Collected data
◇ ◇ ◇ ◇ ◇
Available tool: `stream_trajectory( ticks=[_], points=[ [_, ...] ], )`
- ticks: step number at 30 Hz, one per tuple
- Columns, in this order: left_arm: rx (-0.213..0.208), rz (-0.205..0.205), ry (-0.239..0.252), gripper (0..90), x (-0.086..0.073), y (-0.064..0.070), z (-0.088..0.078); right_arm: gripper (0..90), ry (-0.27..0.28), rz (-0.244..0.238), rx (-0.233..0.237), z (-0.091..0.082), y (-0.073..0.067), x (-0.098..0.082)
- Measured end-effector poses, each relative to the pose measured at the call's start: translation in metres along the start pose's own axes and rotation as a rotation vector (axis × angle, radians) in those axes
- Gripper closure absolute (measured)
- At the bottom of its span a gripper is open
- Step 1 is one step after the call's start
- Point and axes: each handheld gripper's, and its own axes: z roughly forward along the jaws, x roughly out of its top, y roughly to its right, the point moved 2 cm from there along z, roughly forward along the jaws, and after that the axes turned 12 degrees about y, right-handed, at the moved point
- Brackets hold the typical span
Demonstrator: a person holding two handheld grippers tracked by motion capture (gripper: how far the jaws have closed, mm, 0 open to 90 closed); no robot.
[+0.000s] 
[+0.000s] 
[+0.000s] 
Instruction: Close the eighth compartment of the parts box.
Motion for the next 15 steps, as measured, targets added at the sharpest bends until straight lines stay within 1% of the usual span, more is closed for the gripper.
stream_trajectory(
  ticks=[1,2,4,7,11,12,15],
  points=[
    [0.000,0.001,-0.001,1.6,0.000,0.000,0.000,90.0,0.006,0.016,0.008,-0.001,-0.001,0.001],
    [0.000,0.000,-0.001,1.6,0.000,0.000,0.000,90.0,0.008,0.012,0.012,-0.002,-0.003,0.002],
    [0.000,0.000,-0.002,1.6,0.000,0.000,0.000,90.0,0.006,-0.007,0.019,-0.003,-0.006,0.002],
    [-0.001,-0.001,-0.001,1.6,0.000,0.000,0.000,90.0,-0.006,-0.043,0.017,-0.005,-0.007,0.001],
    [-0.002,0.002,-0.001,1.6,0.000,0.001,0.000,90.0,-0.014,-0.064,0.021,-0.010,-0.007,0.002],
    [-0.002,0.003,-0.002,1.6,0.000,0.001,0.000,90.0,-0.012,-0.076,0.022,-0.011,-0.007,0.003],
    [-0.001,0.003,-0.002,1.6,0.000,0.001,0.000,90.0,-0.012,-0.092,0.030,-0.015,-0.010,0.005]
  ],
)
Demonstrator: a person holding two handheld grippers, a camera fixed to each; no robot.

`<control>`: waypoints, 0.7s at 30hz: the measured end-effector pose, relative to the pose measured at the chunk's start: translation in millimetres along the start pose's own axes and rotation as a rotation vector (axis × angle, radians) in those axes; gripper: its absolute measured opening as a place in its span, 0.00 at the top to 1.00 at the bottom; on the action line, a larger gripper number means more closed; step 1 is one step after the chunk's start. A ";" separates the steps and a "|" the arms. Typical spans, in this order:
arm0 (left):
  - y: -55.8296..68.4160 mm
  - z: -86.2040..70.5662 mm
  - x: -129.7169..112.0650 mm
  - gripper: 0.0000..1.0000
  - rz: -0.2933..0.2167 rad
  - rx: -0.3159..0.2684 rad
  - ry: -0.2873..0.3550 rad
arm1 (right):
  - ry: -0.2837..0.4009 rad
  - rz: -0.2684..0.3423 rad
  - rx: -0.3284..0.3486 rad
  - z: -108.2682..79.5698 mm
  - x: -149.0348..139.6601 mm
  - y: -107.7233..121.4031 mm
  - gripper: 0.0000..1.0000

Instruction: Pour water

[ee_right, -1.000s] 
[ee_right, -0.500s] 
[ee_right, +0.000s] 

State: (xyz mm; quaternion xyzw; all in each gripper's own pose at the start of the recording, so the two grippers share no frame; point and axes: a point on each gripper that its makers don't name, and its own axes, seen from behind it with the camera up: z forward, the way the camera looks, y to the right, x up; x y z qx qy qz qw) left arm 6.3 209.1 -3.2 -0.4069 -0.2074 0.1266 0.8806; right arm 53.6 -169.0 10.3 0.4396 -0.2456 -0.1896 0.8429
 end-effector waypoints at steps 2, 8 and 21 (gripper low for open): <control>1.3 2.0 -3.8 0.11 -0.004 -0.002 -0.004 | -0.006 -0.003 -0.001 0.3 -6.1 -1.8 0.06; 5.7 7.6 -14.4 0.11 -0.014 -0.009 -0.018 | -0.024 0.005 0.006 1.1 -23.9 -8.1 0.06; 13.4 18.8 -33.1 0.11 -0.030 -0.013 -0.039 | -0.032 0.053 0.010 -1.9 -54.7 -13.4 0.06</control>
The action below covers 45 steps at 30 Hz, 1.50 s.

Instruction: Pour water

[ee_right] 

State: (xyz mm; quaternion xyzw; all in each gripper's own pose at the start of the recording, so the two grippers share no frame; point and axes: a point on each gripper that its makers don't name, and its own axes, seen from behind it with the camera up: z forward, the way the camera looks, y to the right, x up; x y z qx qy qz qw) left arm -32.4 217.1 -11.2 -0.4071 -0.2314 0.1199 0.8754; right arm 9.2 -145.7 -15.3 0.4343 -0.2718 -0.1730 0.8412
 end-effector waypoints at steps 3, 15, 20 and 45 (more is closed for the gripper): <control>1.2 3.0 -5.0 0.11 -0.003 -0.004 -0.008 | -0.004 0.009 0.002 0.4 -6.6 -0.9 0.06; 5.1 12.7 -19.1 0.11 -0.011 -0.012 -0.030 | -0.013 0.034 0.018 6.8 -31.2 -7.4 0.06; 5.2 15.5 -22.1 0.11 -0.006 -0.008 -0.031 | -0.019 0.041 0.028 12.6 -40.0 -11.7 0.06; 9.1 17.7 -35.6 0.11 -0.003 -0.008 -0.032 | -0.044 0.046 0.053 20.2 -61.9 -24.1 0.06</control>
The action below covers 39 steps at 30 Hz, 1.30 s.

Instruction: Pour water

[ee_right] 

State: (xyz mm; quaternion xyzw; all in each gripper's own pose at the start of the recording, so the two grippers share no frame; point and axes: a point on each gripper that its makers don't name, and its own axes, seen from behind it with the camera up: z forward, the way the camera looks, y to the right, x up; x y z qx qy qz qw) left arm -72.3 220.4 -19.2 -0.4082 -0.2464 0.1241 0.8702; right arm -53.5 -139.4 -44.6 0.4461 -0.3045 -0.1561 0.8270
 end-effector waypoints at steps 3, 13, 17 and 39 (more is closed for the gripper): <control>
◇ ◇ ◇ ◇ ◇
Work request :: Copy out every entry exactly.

Expected output ::
Available tool: `stream_trajectory( ticks=[_], points=[ [_, ...] ], )`
- ticks: step number at 30 Hz, one per tuple
- Columns, in this order: left_arm: rx (-0.213..0.208), rz (-0.205..0.205), ry (-0.239..0.252), gripper (0..90), x (-0.086..0.073), y (-0.064..0.070), z (-0.088..0.078); right_arm: gripper (0..90), ry (-0.27..0.28), rz (-0.244..0.238), rx (-0.233..0.237), z (-0.091..0.082), y (-0.073..0.067), x (-0.098..0.082)
- Measured end-effector poses, each relative to the pose measured at the call's start: translation in metres along the start pose's own axes and rotation as a rotation vector (axis × angle, radians) in those axes
- Gripper closure absolute (measured)
- At the bottom of its span a gripper is open
- Step 1 is one step after the call's start
- Point and axes: each handheld gripper's, and its own axes: z roughly forward along the jaws, x roughly out of its top, y roughly to its right, the point moved 2 cm from there along z, roughly forward along the jaws, and after that the axes turned 12 degrees about y, right-handed, at the moved point
- Brackets hold the typical span
Demonstrator: a person holding two handheld grippers tracked by motion capture (gripper: how far the jaws have closed, mm, 0 open to 90 closed); no robot.
[+0.000s] 
[+0.000s] 
[+0.000s] 
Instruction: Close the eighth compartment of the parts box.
Motion for the next 15 steps, as measured, targets added at the sharpest bends until straight lines stay within 1% of the usual span, more is closed for the gripper.
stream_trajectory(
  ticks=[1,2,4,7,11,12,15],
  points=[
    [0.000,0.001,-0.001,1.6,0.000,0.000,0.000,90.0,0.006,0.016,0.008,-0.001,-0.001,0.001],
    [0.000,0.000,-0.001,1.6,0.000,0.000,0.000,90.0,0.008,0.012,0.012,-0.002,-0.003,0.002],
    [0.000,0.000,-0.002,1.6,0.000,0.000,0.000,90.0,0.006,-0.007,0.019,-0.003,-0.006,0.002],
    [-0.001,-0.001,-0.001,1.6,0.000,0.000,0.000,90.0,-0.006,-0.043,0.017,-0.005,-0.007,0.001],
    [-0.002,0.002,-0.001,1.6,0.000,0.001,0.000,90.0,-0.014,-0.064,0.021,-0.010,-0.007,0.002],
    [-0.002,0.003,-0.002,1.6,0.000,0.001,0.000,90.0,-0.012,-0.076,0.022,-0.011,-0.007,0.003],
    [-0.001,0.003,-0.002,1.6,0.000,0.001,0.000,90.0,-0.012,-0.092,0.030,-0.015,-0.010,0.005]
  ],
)
Demonstrator: a person holding two handheld grippers, a camera fixed to each; no robot.

`<control>`: waypoints, 0.7s at 30hz: the measured end-effector pose, relative to the pose measured at the chunk's start: translation in millimetres along the start pose's own axes and rotation as a rotation vector (axis × angle, radians) in those axes; gripper: its absolute measured opening as a place in its span, 0.00 at the top to 1.00 at the bottom; on the action line, a larger gripper number means more closed; step 1 is one step after the chunk's start. A ";" separates the steps and a "|" the arms. Typical spans, in this order:
arm0 (left):
  - y: -55.8296..68.4160 mm
  - z: -86.2040..70.5662 mm
  - x: -129.7169..112.0650 mm
  - gripper: 0.0000..1.0000
  - rz: -0.2933..0.2167 rad
  - rx: -0.3159..0.2684 rad
  - ry: -0.2873..0.3550 rad
arm1 (right):
  - ry: -0.2837..0.4009 rad
  - rz: -0.2684..0.3423 rad
  - rx: -0.3284..0.3486 rad
  - z: -108.2682..79.5698 mm
  - x: -149.0348..139.6601 mm
  - y: -107.7233..121.4031 mm
  - gripper: 0.0000..1.0000

Instruction: Pour water

[ee_right, -1.000s] 
[ee_right, -0.500s] 
[ee_right, +0.000s] 

State: (xyz mm; quaternion xyzw; all in each gripper's own pose at the start of the recording, so the two grippers share no frame; point and axes: a point on each gripper that its makers don't name, and its own axes, seen from behind it with the camera up: z forward, the way the camera looks, y to the right, x up; x y z qx qy qz qw) left arm 6.3 209.1 -3.2 -0.4069 -0.2074 0.1266 0.8806; right arm 53.6 -169.0 10.3 0.4396 -0.2456 -0.1896 0.8429
 end-effector waypoints at steps 2, 8 and 21 (gripper low for open): <control>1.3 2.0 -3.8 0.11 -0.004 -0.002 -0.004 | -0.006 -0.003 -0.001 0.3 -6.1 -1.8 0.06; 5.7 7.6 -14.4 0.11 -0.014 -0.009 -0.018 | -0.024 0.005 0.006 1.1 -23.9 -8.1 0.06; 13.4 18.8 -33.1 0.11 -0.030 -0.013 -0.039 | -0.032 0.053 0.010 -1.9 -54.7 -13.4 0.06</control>
The action below covers 45 steps at 30 Hz, 1.50 s.

Instruction: Pour water

[ee_right] 

State: (xyz mm; quaternion xyzw; all in each gripper's own pose at the start of the recording, so the two grippers share no frame; point and axes: a point on each gripper that its makers don't name, and its own axes, seen from behind it with the camera up: z forward, the way the camera looks, y to the right, x up; x y z qx qy qz qw) left arm -32.4 217.1 -11.2 -0.4071 -0.2314 0.1199 0.8754; right arm 9.2 -145.7 -15.3 0.4343 -0.2718 -0.1730 0.8412
 end-effector waypoints at steps 3, 15, 20 and 45 (more is closed for the gripper): <control>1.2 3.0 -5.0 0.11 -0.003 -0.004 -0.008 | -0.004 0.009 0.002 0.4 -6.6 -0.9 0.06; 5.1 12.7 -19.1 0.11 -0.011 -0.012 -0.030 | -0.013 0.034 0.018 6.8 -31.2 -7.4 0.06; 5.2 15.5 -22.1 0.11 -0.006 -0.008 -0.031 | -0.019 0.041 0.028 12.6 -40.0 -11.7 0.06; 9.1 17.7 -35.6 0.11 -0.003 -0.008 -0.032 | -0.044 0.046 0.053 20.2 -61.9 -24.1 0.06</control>
The action below covers 39 steps at 30 Hz, 1.30 s.

Instruction: Pour water

[ee_right] 

State: (xyz mm; quaternion xyzw; all in each gripper's own pose at the start of the recording, so the two grippers share no frame; point and axes: a point on each gripper that its makers don't name, and its own axes, seen from behind it with the camera up: z forward, the way the camera looks, y to the right, x up; x y z qx qy qz qw) left arm -72.3 220.4 -19.2 -0.4082 -0.2464 0.1241 0.8702; right arm -53.5 -139.4 -44.6 0.4461 -0.3045 -0.1561 0.8270
 end-effector waypoints at steps 3, 13, 17 and 39 (more is closed for the gripper): <control>

The exercise output is complete.